Instructions for the task: Your answer should be the lines below from the one holding "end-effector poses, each" through the one holding "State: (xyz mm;", copied exactly and with nothing else.

Provided data:
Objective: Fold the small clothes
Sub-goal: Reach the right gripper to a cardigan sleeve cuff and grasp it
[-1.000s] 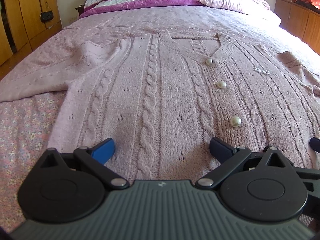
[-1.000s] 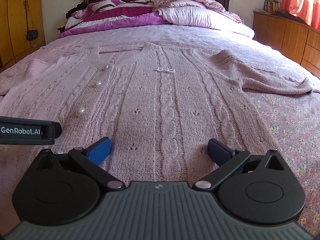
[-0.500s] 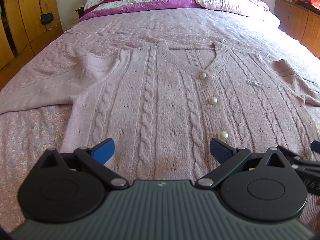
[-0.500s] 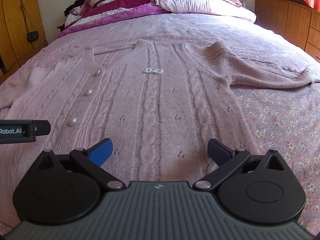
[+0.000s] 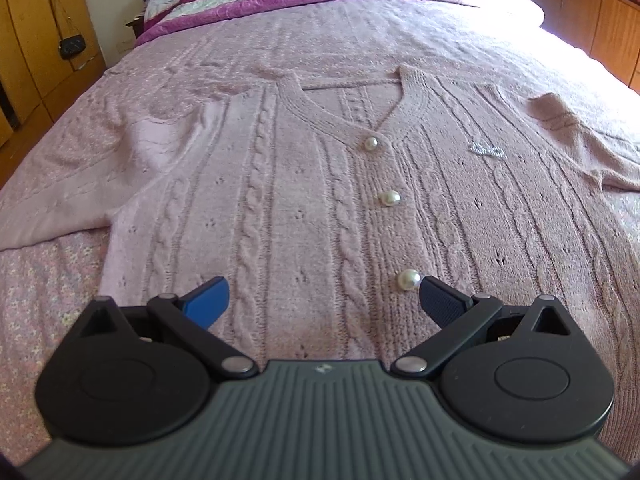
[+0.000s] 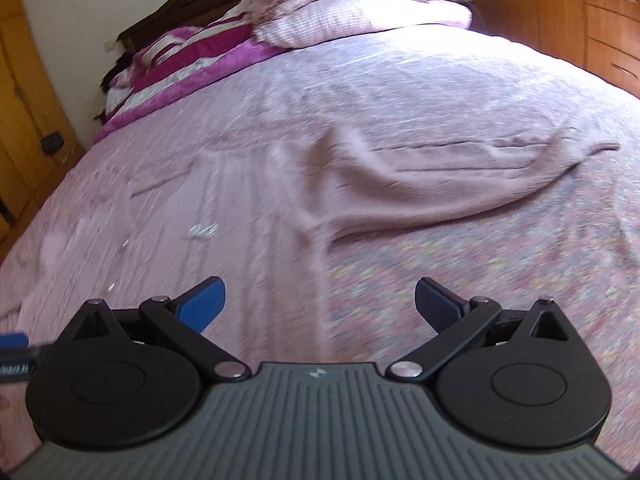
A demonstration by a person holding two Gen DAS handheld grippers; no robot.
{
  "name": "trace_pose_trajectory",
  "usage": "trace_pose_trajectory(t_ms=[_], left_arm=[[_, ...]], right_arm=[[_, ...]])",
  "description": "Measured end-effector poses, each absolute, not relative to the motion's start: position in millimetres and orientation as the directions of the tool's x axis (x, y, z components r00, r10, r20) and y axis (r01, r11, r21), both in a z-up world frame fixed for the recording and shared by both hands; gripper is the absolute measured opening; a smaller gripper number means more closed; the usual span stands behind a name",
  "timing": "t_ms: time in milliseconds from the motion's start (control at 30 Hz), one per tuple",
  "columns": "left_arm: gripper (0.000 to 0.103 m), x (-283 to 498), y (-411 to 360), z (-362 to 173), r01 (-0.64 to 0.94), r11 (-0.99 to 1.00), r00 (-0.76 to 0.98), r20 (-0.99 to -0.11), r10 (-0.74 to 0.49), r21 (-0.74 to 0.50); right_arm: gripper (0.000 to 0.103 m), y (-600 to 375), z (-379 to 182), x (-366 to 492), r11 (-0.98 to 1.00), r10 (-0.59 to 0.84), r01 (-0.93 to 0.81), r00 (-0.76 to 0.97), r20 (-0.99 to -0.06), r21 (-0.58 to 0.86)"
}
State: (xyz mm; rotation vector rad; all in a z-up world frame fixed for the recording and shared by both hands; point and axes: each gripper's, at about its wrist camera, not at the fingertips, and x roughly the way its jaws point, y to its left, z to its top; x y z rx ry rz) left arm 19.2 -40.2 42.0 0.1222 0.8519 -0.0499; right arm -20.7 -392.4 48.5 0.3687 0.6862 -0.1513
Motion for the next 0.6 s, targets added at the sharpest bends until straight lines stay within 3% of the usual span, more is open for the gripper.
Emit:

Task solution:
  "description": "Measured end-effector poses, each absolute, not relative to the motion's start: position in millimetres and orientation as the directions of the tool's x axis (x, y, z components r00, r10, r20) and y axis (r01, r11, r21), both in a z-up world frame fixed for the recording and shared by both hands; gripper is the absolute measured opening; a smaller gripper number means more closed; the usual span stands behind a name",
  "timing": "t_ms: time in milliseconds from the motion's start (control at 30 Hz), one per tuple",
  "columns": "left_arm: gripper (0.000 to 0.103 m), x (-283 to 498), y (-411 to 360), z (-362 to 173), r01 (-0.64 to 0.94), r11 (-0.99 to 1.00), r00 (-0.76 to 0.98), r20 (-0.99 to -0.11), r10 (-0.74 to 0.49), r21 (-0.74 to 0.50); right_arm: gripper (0.000 to 0.103 m), y (-600 to 375), z (-379 to 182), x (-366 to 492), r11 (-0.98 to 1.00), r10 (-0.59 to 0.84), r01 (-0.93 to 0.81), r00 (-0.76 to 0.97), r20 (-0.99 to -0.06), r21 (-0.58 to 0.86)"
}
State: (xyz mm; rotation vector rad; all in a z-up world frame fixed for the recording and shared by both hands; point and axes: each gripper's, at about its wrist camera, not at the fingertips, and x roughly the way its jaws point, y to its left, z to its top; x y z rx ry rz) left arm 19.2 -40.2 42.0 0.1222 0.8519 -0.0499; right arm -20.7 -392.4 48.5 0.3687 0.6862 -0.1513

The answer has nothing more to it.